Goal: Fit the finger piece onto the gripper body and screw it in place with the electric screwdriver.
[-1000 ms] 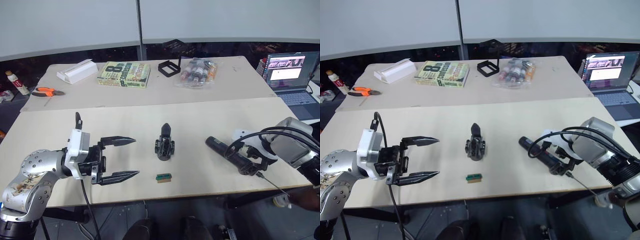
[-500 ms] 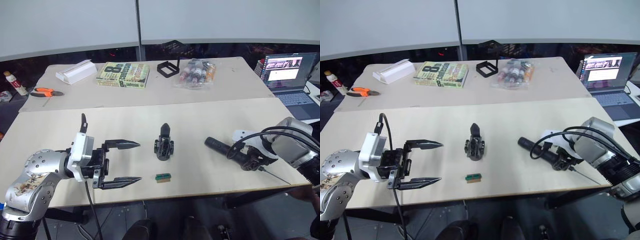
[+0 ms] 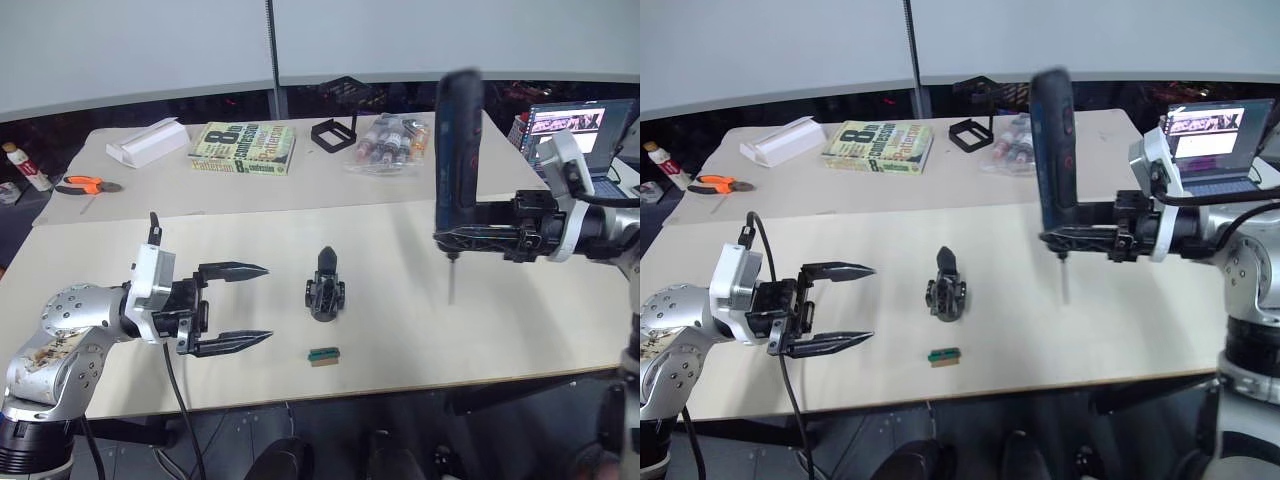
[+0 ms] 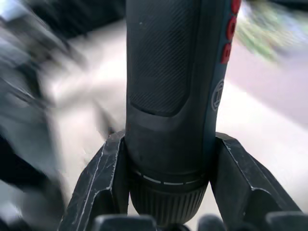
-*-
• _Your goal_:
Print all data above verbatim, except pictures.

• _Response_:
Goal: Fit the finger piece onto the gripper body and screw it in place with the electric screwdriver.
[-1000 ms] 
[-500 ms] 
[+0 ms] 
[+0 ms] 

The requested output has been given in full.